Lambda calculus is actually pretty simple, and not that useful on its own. However it is when you start learning the implications of lambda calculus and strategies of application control using functional design patterns that you will become a better and more powerful programmer.
The premise is that functions are also values and this makes it really powerful for abstracting many concepts. Your two examples show the simplest way that closures and currying are implemented. Those are trivial examples. When you begin to program using a functional style, those pattern will come up over and over again as very powerful ways to abstract away complexity.
seperation of concerns
Functional programming is useful is when you start abstracting using higher order functions, the typical example being - I want to do something to a collection of objects.
so in an imperative program, you use a for loop:
result = Array(length);
for(i = 0; i < length; i++)
{
result[i] = dosomething(input[i]);
}
notice that in the block of code, the dosomething
function is right in the middle of the for loop. You can't really separate out what you are doing to each element of the array from the actual for-loop control structure.
However, by using a functional style, the control structure of the loop is abstracted away using map
- a higher order function - you get clear separation of two concepts of looping and function application. This is the equivalent code in scheme.
(define result (map dosomething collection))
map
takes care of the fact that you are traversing each element of the array. dosomething
takes care of the fact that you are performing an operation on each element of the array. Reasoning about this becomes much more clear and changing the code becomes much easier. Now imagine that every for
loop in your code was replaced by this construct and how many lines of code it will save.
cheap constructors
Addressing the concept of closures and currying. There is an equivalence between objects and functions. Essentially, functions can be made to look and behave like objects. Javascript makes great use of this fact. Anything you can do with objects, you can also do with functions. In fact, by getting rid of the distinction between what an object is and what a function is, you have effectively decluttered your mind and have one way of thinking about the problem - that is, through code that is built up through functionality.
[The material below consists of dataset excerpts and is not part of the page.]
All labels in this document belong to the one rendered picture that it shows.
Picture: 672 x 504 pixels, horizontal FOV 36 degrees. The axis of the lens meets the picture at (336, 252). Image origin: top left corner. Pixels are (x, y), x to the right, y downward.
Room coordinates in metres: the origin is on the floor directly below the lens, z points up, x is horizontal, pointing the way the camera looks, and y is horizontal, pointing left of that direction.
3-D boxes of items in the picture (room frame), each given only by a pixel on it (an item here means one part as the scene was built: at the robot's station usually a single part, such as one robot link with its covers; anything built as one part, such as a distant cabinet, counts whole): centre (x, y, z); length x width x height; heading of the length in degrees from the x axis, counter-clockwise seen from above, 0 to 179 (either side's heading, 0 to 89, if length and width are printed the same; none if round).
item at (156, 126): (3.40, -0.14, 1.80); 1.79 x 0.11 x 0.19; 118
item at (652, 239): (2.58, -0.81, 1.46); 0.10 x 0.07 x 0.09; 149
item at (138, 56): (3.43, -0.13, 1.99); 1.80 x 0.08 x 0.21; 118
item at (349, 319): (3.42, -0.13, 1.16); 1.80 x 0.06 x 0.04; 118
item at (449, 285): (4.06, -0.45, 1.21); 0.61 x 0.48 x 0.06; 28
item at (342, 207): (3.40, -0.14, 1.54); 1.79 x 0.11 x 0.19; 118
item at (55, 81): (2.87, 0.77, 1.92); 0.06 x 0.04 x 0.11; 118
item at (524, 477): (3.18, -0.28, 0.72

I am using clojure code here because it is what i'm comfortable with:
This is the clojure code for trivial adder example, With the adder example, you are calling a addn
with the number 5 to get back function that adds 5 to a number. a general use case may be:
(defn addn [n] (fn [m] (+ m n))
(def add5 (addn 5))
(map add5 [1 2 3 4 5 6])
;; => [6 7 8 9 10 11]
Say you had a function download-and-save-to
that takes a url and a database, saves the url to a database table and returns true when it is successful, you can do exactly the same abstraction as you did with +
:
(defn download-url-to [db]
(fn [url] (download-and-save-to url db)))
(def download-url-mydb (download-url-to mydb))
(map download-url-mydb [url1 url2 url3 url4 url5])
;; => [true true false true true]
Notice that the structure is equivalent even though you are doing vastly different things. Think about how you would have approach this problem using java or c++. There would be a lot more code involved in class definitions, factory methods, class abstractions, inheritence.... essentially. you have to go through a whole lot more ceremony to get the same effect.
opening your mind
Because of the way you can express ideas so succinctly, functional programming can let you grasp many concepts that are very difficult to express in more verbose languages. The tool you pick will make exploring certain problems easier or harder.
I highly recommend clojure - (http://www.4clojure.com/) and lighttable - (http://www.lighttable.com/, http://www.kickstarter.com/projects/ibdknox/light-table) to get started. From my personal experience, my one year of learning and exploring concepts by the clojure community was akin to about 10 years of learning java, c++ and python combined.
Oh, did I mention how much fun I'm having learning all this stuff? Monads, combinators, propagators, continuations... all those scary looking academic concepts are actually well within reach when you have the right tools for understanding them.